Work task
All lines from the one containing "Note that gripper" through the last line of the listing below are to be copied exactly. Exclude the pictures.

[Start of Attachment]

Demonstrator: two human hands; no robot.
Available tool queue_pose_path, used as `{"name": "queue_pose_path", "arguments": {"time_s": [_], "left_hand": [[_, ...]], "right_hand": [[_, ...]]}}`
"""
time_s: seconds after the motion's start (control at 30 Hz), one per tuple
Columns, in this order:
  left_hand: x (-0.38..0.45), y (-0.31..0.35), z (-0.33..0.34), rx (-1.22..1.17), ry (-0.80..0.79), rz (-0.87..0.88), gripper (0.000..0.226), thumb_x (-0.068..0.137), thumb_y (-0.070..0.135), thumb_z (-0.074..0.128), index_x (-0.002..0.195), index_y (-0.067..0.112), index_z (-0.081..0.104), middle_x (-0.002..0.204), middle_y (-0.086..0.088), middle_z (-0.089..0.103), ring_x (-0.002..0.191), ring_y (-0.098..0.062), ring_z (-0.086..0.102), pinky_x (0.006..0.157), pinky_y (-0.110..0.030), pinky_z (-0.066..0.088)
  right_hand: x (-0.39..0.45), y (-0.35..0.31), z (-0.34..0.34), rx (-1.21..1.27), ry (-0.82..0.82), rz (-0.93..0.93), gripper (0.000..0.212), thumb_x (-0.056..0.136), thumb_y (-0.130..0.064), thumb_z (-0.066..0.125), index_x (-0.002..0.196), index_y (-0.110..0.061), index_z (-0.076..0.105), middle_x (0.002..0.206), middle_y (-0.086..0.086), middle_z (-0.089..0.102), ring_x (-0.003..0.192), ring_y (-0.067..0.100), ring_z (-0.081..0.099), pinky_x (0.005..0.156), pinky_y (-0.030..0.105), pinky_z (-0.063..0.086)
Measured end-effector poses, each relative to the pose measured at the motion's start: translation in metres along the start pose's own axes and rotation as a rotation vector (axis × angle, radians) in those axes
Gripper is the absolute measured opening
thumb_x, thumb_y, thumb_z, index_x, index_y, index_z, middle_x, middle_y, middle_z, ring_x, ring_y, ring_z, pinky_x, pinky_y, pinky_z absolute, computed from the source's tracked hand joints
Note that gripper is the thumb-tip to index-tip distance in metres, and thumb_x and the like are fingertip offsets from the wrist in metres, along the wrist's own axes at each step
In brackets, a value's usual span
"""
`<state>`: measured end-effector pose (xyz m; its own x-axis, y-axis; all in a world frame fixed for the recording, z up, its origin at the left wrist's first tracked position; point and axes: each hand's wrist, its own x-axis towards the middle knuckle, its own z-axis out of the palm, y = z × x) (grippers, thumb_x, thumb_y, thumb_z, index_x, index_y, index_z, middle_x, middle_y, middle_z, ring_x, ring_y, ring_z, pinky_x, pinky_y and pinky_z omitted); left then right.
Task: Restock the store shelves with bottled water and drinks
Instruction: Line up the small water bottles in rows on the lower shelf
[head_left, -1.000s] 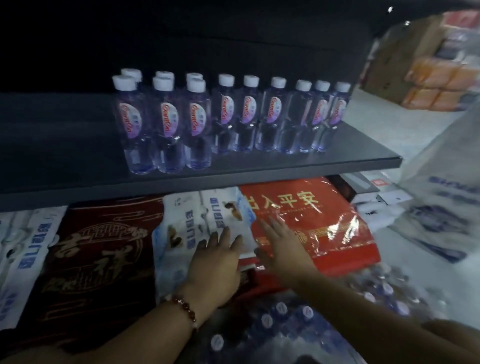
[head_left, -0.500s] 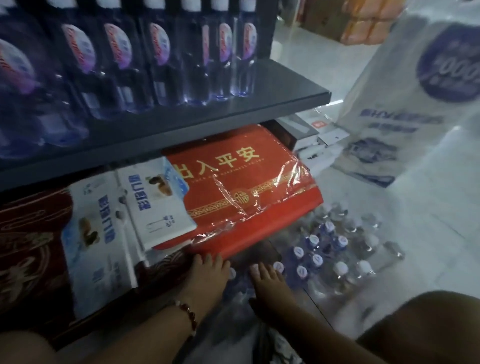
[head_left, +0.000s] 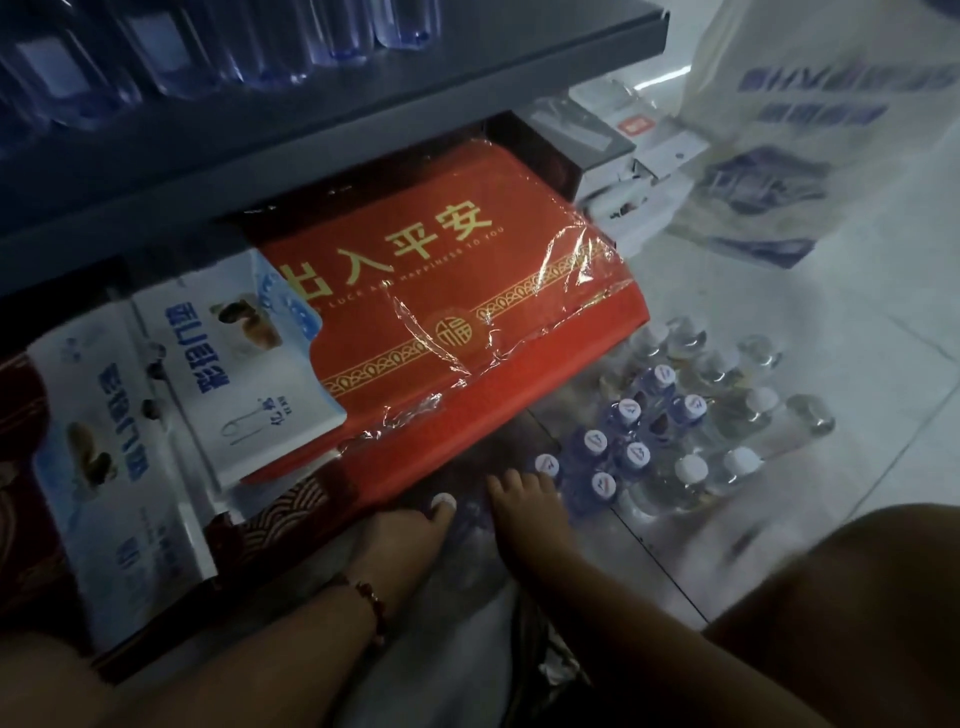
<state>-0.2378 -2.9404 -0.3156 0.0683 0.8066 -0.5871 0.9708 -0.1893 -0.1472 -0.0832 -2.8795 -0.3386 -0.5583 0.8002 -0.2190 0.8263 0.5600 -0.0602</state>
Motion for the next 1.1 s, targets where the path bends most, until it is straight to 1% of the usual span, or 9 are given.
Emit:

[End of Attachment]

Written answer
Note that gripper is the thumb-tip to index-tip distance in metres, and thumb_x and the like are fingertip offsets from the wrist in metres, along the wrist's own axes at each step
In brackets, a value's usual span
"""
`<state>`: measured end-effector pose (xyz m; its own x-axis, y-axis; all in a world frame fixed for the recording, z up, its origin at the left wrist's first tracked position; point and axes: each hand's wrist, its own x-axis towards the middle knuckle, its own z-axis out of the palm, y = z × x) (grippers, thumb_x, thumb_y, thumb_z, index_x, index_y, index_z, middle_x, middle_y, middle_z, ring_x, ring_y, ring_z, pinky_x, pinky_y and pinky_z omitted); left then right.
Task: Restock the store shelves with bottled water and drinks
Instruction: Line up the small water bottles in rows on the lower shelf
[head_left, -1.000s] 
[head_left, -0.500s] 
[head_left, +0.000s] 
<state>-0.2378 -2.9404 -0.3156 0.0683 0.8066 -0.5871 0.9708 -0.1893 -0.1472 -0.0832 -2.8795 -0.3386 -0.5583 0.8002 -0.2190 0.8263 0.5600 -0.0602</state>
Motion for the next 1.1 s, targets where the path bends most, until it is straight to 1% of the usual span, or 9 are given.
Emit:

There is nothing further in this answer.